If the government really wanted to deal with spiralling property prices, it would build a lot more houses. Osborne's "Help to Buy" scheme has always taken the opposite, more dubious approach: giving first-time buyers the wherewithal to borrow more by guaranteeing mortgages backed by a sliver of equity. Now he is going one step further: the state will allow first-time buyers to receive £3,000 from the state if they save up a deposit of £12,000.
Against the UK's £1.7-trillion economy, the £835 million this is projected to cost by 2020 isn't much. Nor is it certain to have a huge effect: potential buyers can save only £200 a month, so it would take them over four years to attain the maximum entitlement. Still, it constitutes a transfer of value from taxpayers in general to homebuyers in particular, who may in turn only bid up prices to the benefit of existing property owners. This is money that would have been much better spent on new housing supply.
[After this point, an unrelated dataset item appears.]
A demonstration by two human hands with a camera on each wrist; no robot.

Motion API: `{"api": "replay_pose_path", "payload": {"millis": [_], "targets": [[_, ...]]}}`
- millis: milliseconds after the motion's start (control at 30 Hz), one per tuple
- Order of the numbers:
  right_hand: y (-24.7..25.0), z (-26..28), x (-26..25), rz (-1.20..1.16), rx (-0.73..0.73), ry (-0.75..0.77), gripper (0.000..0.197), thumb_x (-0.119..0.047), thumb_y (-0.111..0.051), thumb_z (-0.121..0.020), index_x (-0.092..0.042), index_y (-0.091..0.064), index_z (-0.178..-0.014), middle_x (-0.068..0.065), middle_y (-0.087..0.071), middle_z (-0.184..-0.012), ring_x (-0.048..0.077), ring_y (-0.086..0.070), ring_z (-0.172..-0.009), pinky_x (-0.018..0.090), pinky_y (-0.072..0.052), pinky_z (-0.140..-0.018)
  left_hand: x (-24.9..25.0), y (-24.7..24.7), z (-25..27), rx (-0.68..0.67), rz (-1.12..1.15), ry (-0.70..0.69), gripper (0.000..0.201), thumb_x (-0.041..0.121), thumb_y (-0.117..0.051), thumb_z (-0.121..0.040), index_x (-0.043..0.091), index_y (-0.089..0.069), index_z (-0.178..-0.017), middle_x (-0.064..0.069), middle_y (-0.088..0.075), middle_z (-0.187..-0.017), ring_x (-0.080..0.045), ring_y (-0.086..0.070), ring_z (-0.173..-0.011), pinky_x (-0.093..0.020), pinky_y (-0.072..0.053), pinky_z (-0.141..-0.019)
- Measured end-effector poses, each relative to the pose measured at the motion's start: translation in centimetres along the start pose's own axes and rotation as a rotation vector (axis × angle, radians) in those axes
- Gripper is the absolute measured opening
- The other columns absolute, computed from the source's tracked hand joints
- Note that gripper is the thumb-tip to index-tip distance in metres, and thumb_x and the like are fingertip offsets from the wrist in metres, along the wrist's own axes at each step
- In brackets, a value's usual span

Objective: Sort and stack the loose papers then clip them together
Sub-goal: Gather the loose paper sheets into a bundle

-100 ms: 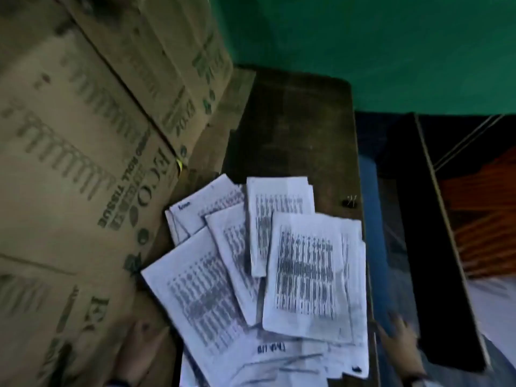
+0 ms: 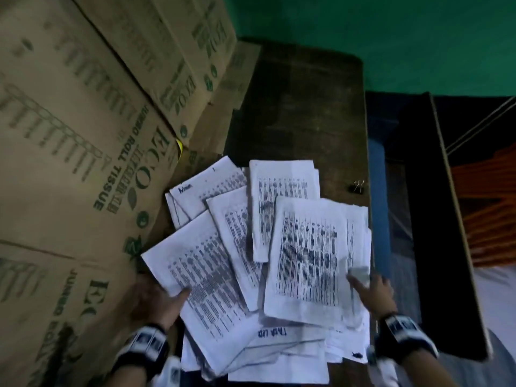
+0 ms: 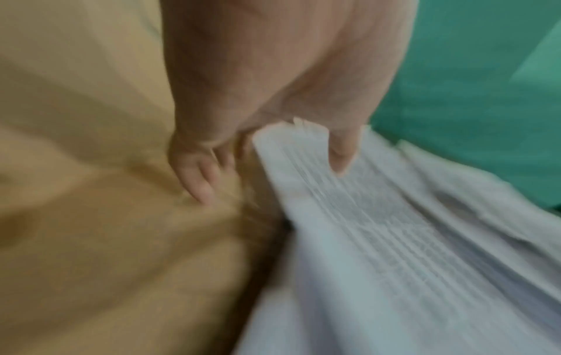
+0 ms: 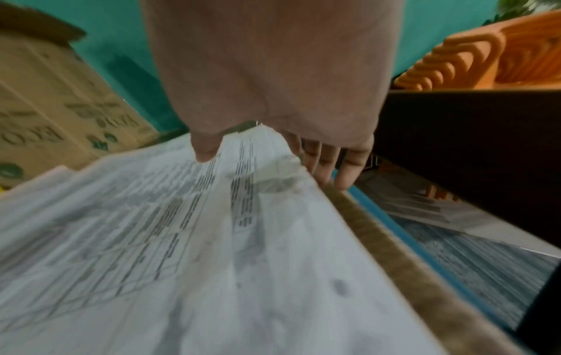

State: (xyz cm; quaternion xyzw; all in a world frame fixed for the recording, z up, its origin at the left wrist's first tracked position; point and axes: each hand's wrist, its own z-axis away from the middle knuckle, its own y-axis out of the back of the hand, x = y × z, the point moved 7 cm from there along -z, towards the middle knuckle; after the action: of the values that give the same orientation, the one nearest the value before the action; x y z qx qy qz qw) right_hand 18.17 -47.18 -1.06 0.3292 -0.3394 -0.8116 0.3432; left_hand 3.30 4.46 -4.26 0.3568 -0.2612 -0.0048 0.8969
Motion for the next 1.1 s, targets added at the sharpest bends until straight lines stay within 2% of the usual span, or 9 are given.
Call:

Meanwhile, banks have cause to feel aggrieved. When the UK bank levy was introduced in the wake of the financial crisis, charging a fee based on the size of lenders' balance sheets incentivised much-needed deleveraging. The levy's higher rate on riskier short-term wholesale funding made the system safer. But Osborne has now hiked the rate for an eighth time. The rate is now being set to raise a sum, rather than encourage prudent behaviour. Such a policy now just eats into banks' already meagre returns, and hence their ability to bolster capital and lend more.
Not all Osborne's tax tinkering is bad - slashing rates for the hobbled oil and gas sector is logical help for an industry going through a difficult phase. Reducing tax on savings interest sends out the right message when the UK needs to boost its savings rate. But a distortion of the housing market and bank balance sheets suggest a win for politics over prudence.